● WHAT TO DO
Go through the material underneath and show every line where the string "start" occurs.

● DATA EXTRACT
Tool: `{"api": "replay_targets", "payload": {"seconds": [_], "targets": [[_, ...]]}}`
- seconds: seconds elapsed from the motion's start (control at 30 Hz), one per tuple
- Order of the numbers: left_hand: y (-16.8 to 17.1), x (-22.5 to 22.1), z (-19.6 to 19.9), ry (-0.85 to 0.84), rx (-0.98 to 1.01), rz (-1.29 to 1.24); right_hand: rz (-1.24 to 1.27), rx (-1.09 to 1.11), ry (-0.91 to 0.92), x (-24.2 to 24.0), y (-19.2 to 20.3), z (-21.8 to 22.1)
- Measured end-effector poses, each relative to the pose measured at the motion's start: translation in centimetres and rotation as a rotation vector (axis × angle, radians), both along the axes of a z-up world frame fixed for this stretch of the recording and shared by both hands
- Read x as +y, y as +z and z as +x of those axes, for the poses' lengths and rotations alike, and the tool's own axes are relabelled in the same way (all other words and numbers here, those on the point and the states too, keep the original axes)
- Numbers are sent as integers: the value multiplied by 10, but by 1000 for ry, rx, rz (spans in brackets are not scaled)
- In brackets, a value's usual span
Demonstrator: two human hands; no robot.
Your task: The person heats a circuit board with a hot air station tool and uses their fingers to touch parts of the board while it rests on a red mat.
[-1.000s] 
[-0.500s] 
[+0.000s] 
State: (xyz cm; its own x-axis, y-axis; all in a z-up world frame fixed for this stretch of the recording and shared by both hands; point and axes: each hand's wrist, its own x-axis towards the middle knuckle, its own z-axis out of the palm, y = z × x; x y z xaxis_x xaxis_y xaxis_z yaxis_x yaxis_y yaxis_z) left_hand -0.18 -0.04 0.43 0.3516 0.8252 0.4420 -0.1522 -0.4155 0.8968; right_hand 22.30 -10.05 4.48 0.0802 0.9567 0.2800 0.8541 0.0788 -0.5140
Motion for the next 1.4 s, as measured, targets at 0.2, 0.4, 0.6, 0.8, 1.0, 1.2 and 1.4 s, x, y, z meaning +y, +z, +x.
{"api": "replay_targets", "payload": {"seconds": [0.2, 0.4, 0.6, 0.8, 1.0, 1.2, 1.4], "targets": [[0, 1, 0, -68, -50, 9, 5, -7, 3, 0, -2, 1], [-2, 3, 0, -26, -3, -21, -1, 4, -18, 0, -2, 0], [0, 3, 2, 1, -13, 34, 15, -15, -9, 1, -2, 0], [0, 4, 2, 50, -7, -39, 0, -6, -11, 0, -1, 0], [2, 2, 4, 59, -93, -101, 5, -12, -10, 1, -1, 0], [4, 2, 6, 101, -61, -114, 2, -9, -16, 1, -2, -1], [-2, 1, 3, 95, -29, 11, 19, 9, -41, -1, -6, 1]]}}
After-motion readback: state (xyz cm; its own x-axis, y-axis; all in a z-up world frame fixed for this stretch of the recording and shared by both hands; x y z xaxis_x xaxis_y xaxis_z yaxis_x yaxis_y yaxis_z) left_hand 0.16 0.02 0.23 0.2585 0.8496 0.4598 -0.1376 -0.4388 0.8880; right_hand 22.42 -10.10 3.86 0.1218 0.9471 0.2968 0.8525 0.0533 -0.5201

● EXERCISE OUTPUT
- seconds: seconds elapsed from the motion's start (control at 30 Hz), one per tuple
- Measured end-effector poses, each relative to the pose measured at the motion's start: translation in centimetres and rotation as a rotation vector (axis × angle, radians), both along the axes of a z-up world frame fixed for this stretch of the recording and shared by both hands

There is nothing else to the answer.